WHAT YOU SHOULD DO.
Starting with the first line of the data that follows, transcribe every line verbatim until the line containing "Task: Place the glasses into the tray" has been transcribed.
◆ ◆ ◆ ◆ ◆ ◆ ◆
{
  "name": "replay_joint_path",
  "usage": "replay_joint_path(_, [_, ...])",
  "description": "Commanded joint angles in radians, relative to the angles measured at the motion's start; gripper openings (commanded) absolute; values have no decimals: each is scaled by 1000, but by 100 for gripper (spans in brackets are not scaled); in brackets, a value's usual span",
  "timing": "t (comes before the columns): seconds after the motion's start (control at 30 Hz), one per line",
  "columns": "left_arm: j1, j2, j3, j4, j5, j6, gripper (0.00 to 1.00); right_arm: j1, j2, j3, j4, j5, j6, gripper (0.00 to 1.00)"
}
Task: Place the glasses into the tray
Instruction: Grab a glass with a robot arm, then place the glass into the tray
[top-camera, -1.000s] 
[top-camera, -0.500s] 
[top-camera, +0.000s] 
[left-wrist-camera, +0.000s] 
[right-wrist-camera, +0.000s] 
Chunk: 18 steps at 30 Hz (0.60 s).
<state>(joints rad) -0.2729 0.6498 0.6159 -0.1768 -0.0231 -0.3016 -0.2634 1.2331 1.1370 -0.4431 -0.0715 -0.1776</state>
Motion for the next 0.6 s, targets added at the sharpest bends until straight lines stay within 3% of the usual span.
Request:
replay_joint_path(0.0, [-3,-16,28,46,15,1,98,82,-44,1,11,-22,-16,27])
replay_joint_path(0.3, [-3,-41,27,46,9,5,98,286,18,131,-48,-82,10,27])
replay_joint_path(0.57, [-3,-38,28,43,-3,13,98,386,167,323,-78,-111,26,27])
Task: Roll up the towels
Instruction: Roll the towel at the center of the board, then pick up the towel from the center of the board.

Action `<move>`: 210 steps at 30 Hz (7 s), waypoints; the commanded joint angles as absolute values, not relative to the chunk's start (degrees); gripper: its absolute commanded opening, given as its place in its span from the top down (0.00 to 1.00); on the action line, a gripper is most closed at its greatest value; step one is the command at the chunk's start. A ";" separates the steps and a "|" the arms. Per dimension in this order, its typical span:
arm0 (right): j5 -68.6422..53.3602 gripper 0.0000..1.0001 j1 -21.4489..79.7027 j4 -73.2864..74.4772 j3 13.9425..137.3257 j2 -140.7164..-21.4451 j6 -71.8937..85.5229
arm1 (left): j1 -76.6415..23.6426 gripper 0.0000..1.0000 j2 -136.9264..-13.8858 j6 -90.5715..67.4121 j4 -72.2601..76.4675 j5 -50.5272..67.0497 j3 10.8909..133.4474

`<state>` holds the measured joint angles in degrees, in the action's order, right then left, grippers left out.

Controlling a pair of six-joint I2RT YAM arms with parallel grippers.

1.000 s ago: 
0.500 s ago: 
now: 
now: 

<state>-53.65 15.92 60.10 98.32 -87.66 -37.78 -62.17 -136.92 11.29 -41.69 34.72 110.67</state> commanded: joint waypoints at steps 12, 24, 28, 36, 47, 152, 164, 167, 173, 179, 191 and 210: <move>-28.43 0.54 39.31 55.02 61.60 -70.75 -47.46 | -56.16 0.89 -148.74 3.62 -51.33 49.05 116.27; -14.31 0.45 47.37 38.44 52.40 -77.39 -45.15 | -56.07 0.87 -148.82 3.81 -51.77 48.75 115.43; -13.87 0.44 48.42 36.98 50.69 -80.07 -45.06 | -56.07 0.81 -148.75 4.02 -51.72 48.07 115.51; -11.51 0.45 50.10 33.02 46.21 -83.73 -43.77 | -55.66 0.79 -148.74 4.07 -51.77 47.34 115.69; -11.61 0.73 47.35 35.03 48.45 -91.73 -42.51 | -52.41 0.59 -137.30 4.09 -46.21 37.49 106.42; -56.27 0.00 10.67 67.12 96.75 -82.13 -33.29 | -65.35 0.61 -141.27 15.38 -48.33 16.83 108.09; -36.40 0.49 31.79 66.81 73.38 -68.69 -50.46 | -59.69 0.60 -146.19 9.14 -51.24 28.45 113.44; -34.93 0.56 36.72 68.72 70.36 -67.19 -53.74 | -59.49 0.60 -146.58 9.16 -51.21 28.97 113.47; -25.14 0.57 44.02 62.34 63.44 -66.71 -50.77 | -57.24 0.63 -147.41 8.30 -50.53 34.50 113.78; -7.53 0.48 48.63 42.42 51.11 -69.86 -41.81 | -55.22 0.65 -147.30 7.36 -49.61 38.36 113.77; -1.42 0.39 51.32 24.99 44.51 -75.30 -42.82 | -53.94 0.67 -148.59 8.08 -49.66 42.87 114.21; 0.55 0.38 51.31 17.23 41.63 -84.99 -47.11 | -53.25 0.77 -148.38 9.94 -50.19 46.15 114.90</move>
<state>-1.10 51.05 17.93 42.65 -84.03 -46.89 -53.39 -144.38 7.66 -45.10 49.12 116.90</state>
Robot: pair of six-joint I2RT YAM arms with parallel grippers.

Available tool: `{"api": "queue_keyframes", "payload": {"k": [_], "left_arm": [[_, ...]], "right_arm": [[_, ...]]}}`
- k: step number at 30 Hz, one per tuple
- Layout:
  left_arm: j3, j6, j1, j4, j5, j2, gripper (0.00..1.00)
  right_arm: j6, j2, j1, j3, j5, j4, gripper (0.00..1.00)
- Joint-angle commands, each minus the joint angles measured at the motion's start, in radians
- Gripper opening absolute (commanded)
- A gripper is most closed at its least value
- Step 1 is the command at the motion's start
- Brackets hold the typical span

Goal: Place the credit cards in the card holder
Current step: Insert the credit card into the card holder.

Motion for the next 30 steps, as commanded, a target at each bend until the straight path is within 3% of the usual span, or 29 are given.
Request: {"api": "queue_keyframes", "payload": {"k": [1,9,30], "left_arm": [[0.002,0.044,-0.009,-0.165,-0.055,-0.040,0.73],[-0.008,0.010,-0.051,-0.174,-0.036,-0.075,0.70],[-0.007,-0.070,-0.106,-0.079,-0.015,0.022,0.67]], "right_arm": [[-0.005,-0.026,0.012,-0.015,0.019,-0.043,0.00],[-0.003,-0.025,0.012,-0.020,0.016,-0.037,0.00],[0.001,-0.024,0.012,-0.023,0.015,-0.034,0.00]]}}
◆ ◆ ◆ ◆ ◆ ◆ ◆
RESPONSE TO THE EXERCISE.
{
  "name": "replay_joint_path",
  "usage": "replay_joint_path(_, [_, ...])",
  "description": "Commanded joint angles in radians, relative to the angles measured at the motion's start; gripper openings (commanded) absolute; values have no decimals: each is scaled by 1000, but by 100 for gripper (spans in brackets are not scaled); in brackets, a value's usual span",
  "timing": "t (comes before the columns): seconds after the motion's start (control at 30 Hz), one per line",
  "columns": "left_arm: j1, j2, j3, j4, j5, j6, gripper (0.00 to 1.00); right_arm: j1, j2, j3, j4, j5, j6, gripper (0.00 to 1.00)"
}
Task: Place the glasses into the tray

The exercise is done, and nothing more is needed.